Skip to content

A tool for application of co-training in single-view datasets

License

Notifications You must be signed in to change notification settings

infinity0323/RSSalg-software

 
 

Folders and files

NameName
Last commit message
Last commit date

Latest commit

 

History

33 Commits
 
 
 
 
 
 
 
 
 
 
 
 
 
 

Repository files navigation

RSSalg-software

A tool for co-training application on single-view datasets. RSSalg software is intended for easy and flexible experimenting with both RSSalg and co-training.

Co-training is a major semi-supervised learning technique. It is applicable on the datasets whose features can be divided in two separate feature subsets called views.

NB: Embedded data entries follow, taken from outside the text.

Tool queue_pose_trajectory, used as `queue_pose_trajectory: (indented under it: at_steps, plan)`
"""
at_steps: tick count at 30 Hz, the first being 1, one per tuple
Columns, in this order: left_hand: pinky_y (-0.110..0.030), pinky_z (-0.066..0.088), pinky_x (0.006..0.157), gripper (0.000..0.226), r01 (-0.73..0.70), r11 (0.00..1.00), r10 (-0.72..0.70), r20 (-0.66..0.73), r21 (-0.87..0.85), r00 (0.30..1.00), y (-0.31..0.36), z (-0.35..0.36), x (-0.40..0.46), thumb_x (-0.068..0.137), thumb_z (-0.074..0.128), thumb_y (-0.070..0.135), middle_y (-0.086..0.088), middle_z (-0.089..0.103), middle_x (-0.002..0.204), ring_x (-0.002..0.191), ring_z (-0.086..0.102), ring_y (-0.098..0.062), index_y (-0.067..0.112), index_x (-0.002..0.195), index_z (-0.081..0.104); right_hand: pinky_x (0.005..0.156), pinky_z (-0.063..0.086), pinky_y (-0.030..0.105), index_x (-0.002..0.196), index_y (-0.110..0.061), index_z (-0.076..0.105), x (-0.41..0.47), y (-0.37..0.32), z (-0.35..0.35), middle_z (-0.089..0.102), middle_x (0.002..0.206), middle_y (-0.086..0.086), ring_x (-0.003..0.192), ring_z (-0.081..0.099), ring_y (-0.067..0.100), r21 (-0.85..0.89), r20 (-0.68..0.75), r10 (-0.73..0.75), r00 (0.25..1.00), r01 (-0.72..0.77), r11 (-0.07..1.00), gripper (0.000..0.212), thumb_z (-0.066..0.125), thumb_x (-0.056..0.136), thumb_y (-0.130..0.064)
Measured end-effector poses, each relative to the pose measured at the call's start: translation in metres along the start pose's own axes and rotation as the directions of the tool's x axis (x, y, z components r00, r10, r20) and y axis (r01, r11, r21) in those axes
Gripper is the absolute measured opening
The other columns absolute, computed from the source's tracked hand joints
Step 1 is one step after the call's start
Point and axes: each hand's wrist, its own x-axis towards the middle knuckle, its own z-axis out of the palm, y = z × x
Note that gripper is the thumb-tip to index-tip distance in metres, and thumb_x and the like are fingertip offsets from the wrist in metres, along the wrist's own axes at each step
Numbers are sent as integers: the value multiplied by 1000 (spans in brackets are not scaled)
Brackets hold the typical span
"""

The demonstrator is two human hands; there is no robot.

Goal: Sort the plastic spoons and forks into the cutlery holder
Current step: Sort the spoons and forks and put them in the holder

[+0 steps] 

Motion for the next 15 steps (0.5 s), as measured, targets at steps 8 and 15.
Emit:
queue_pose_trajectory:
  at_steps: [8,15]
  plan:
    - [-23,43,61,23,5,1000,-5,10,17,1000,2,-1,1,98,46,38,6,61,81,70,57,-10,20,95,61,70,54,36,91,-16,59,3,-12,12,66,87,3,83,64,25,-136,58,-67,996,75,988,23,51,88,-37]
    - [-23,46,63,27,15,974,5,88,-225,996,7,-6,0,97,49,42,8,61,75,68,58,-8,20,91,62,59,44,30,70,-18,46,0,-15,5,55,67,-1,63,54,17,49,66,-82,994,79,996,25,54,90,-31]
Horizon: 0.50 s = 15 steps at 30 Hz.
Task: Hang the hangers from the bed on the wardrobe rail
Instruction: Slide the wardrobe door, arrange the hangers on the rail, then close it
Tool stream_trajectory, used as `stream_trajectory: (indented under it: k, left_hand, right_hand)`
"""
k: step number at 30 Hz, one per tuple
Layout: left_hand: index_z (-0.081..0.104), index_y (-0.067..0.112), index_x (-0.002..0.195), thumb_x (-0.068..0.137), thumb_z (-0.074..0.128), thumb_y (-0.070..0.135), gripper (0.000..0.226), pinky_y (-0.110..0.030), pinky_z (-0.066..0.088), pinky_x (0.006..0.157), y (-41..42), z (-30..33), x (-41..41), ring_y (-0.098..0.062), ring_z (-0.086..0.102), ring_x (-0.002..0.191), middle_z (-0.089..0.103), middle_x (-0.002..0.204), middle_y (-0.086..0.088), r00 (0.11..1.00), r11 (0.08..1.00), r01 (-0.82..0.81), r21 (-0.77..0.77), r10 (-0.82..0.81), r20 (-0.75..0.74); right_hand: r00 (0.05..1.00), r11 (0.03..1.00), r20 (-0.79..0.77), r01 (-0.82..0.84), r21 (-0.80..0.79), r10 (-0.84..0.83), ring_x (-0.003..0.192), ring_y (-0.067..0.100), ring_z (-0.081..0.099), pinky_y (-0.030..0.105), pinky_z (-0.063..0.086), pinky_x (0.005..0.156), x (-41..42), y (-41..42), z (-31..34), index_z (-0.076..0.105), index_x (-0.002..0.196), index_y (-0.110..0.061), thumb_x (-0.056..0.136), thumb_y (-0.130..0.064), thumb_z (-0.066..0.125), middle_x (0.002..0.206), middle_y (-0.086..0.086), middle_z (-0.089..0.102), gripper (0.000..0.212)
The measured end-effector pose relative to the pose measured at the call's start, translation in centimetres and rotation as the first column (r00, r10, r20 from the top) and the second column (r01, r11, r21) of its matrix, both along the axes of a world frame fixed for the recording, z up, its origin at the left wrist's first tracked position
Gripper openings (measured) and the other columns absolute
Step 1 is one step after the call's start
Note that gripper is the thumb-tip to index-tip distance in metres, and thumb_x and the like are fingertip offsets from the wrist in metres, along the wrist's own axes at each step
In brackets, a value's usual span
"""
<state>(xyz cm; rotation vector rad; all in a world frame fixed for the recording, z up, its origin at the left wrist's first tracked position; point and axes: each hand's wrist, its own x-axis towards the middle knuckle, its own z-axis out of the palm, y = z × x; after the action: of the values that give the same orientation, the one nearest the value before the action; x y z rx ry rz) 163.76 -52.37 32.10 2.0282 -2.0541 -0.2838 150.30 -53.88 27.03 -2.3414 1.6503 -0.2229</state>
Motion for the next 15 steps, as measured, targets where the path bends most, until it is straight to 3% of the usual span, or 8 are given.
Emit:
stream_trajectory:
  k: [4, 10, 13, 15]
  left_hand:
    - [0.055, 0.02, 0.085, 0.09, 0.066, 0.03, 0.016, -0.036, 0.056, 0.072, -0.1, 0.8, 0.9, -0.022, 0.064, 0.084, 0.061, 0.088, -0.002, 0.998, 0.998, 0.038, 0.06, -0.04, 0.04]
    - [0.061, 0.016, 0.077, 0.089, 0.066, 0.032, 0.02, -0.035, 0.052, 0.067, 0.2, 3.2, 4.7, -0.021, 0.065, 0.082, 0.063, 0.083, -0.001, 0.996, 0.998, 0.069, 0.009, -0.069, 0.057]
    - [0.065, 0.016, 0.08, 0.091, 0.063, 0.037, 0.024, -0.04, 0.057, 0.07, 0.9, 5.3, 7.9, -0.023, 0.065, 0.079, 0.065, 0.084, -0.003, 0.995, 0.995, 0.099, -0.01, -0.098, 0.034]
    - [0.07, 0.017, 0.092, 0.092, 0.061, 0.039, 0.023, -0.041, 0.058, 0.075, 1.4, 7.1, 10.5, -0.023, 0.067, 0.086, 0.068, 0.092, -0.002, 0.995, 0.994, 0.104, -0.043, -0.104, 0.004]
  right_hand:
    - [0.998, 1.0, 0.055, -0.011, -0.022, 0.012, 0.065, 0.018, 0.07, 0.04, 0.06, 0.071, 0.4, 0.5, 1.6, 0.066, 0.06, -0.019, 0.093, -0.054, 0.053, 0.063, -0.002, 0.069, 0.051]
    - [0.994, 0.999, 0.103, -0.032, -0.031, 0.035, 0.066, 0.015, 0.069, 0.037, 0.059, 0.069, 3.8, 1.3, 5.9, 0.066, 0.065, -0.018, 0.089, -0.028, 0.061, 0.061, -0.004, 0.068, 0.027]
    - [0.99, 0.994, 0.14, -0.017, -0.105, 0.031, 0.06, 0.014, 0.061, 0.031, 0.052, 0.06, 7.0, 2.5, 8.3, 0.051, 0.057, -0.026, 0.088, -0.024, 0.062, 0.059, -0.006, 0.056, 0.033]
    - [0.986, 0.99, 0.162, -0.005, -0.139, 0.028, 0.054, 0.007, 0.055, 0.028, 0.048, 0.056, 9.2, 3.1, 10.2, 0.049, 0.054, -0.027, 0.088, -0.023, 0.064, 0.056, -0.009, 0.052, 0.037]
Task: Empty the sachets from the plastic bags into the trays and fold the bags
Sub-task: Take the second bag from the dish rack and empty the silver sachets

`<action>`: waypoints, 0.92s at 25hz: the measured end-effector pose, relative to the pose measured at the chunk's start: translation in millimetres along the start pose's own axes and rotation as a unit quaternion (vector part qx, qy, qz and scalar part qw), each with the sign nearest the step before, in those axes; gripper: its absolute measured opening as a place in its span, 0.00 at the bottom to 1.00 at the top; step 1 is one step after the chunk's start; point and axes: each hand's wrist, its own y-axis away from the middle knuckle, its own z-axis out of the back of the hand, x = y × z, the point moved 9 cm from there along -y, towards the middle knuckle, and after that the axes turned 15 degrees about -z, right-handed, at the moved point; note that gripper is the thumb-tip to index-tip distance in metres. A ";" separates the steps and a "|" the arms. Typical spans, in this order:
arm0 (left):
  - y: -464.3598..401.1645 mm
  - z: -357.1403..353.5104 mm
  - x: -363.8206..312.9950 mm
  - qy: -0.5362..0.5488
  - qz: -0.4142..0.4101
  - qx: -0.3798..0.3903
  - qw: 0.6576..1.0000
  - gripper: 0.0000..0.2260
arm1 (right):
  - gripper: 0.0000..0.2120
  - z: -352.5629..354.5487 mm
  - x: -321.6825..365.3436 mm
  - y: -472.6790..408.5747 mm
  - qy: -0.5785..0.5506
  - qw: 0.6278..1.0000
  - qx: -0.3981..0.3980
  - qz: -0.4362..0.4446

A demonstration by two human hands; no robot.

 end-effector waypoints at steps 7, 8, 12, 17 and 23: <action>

Ideally, this feature division is dictated by two independent sources of information describing the data.

There are many real-world problems where the labeled data is scarce and thus would benefit from co-training application, but we lack the knowledge of the a natural way to separate the features in two views.

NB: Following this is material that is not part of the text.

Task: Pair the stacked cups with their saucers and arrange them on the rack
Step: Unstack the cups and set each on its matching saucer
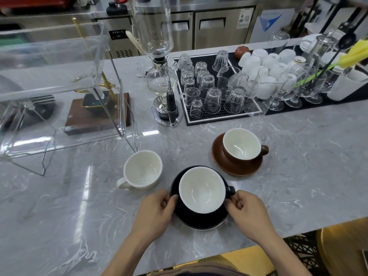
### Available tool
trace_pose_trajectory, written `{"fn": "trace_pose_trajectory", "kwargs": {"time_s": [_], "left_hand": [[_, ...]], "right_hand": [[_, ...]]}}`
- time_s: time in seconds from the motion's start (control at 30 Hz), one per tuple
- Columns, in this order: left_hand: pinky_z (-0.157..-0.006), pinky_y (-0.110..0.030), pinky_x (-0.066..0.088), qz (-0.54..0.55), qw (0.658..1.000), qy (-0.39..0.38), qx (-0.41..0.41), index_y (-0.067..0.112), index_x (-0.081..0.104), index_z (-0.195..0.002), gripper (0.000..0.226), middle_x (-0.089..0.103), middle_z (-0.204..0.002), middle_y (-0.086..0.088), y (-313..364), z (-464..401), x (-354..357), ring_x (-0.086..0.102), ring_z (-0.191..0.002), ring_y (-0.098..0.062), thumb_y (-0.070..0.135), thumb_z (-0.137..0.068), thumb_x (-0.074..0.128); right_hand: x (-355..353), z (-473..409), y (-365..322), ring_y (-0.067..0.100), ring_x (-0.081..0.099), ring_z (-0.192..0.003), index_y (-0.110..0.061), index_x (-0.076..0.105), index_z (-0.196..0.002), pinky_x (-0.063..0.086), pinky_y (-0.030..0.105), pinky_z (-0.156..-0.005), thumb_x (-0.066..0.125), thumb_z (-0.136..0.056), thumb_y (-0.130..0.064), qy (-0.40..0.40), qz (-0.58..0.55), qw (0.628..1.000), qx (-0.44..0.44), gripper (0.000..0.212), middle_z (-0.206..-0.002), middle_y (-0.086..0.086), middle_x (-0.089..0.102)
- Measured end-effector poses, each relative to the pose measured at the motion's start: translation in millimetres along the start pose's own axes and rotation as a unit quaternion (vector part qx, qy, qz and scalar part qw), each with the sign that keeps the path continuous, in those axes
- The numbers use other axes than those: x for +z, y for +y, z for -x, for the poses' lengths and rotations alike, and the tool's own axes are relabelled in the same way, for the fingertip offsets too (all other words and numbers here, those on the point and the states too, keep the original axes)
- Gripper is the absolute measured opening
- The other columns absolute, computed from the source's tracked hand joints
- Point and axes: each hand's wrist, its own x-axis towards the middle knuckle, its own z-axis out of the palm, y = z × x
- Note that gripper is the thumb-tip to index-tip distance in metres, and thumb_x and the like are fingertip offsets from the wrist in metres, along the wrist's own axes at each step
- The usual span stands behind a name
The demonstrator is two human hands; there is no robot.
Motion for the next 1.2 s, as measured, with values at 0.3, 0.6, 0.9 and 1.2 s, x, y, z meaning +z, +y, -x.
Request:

Random Split Statistic algorithm (RSSalg) is a co-training based algorithm that can be applied on single-view datasets. For a detailed explanation of RSSalg, please refer to:

J. Slivka, A. Kovačević and Z. Konjović: "Combining CoTraining with Ensemble Learning for Application on Single-View Natural Language Datasets", Acta Polytechnica Hungarica, 10.2, 133-152, 2013

Getting Started

These instructions will get you a copy of the project up and running on your local machine for development and testing purposes.

The illustrative example and detailed instructions of running RSSalg software is located in /docs/IllustrativeExample.pdf

Prerequisities

In order to run RSSalg software you need to have the following things installed

Java v1.7 or above

To install Java go to http://www.oracle.com/technetwork/indexes/downloads/index.html#java

Building the project

The easiest way to build and run the project is by using Apache Ant (http://ant.apache.org/). You will find the Apache Ant script named "build.xml" in the root of the project. After installing Ant, open the terminal and navigate to the root of the project. Type the command ant. This will compile and package the code in an executable located in /dist/jar/RSSalg.jar

Optionally, you load the source code from the src folder into your favorite IDE. Note that RSSalg software implementation depends on Weka (version 3.7.0). Thus, you will need to add /lib/weka.jar library into your project. The starting point for running RSSalg software is the class StartExperiment, located inside src/application.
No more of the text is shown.